Work required:
Say how many lines of the listing below hold the word "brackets". Give only that number.

⁂

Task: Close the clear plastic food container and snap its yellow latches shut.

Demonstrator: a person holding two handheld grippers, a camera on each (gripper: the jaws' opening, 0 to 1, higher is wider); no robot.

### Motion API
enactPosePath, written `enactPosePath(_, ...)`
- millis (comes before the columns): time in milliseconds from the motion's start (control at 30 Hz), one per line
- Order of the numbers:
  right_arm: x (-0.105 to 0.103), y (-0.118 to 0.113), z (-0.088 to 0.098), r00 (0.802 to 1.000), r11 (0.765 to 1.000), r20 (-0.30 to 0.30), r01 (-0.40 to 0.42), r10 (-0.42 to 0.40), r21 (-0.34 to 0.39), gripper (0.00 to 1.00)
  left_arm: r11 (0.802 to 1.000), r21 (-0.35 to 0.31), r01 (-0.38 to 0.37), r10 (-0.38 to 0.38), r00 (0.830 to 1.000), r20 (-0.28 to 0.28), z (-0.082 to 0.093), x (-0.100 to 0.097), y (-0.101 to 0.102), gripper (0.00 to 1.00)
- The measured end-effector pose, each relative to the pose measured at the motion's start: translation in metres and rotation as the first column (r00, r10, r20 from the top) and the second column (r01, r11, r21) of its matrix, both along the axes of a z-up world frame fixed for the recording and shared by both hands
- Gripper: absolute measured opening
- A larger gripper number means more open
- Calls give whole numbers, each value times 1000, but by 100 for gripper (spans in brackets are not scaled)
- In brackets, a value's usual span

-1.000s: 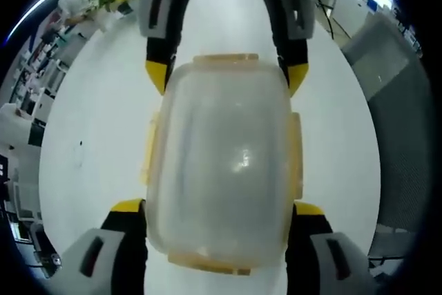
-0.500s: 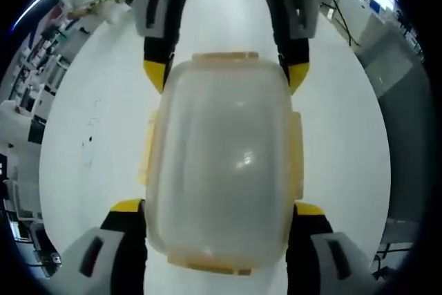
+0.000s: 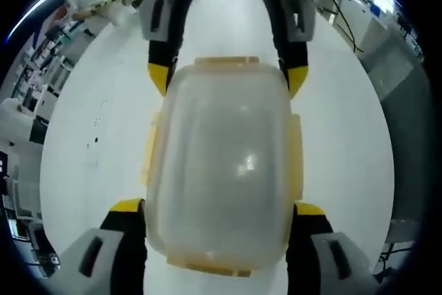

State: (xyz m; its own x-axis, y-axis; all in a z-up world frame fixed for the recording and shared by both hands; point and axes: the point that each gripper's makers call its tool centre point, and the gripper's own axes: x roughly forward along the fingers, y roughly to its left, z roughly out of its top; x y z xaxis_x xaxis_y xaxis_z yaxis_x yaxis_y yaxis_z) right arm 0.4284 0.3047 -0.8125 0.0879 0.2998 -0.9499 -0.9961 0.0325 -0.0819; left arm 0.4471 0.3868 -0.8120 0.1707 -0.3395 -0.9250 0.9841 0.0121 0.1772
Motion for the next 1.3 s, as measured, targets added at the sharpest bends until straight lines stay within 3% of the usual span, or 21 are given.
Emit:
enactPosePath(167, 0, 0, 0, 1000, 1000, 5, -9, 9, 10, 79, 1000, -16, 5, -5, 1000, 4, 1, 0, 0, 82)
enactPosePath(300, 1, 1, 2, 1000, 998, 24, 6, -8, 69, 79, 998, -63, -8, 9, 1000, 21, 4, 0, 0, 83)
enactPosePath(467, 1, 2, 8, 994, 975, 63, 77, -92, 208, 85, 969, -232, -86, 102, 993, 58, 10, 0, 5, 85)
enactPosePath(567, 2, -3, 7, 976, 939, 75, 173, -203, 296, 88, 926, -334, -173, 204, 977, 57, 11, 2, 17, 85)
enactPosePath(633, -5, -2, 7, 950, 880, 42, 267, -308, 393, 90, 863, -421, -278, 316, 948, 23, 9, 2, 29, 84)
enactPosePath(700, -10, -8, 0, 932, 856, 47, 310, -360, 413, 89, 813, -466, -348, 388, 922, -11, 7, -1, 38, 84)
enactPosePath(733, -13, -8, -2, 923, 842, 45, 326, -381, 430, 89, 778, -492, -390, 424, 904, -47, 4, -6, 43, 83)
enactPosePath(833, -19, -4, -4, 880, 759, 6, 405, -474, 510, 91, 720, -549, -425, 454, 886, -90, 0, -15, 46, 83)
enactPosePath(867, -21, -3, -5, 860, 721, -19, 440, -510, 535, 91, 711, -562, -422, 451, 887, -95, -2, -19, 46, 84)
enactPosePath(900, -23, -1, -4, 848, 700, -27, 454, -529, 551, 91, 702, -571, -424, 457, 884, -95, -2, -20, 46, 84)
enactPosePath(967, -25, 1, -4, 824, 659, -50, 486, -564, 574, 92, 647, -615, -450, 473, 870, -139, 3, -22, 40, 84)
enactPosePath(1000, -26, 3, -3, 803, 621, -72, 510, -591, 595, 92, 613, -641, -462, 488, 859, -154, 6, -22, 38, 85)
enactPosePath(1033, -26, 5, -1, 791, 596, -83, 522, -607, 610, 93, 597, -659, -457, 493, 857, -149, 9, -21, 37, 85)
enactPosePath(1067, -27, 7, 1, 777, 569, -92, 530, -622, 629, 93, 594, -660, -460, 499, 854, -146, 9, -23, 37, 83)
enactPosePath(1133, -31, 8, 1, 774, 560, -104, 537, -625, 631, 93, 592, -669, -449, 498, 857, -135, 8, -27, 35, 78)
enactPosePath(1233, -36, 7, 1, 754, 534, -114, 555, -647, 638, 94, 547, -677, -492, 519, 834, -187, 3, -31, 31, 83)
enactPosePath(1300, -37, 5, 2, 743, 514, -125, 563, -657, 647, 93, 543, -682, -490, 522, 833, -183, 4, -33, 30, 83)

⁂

Exercise result:
2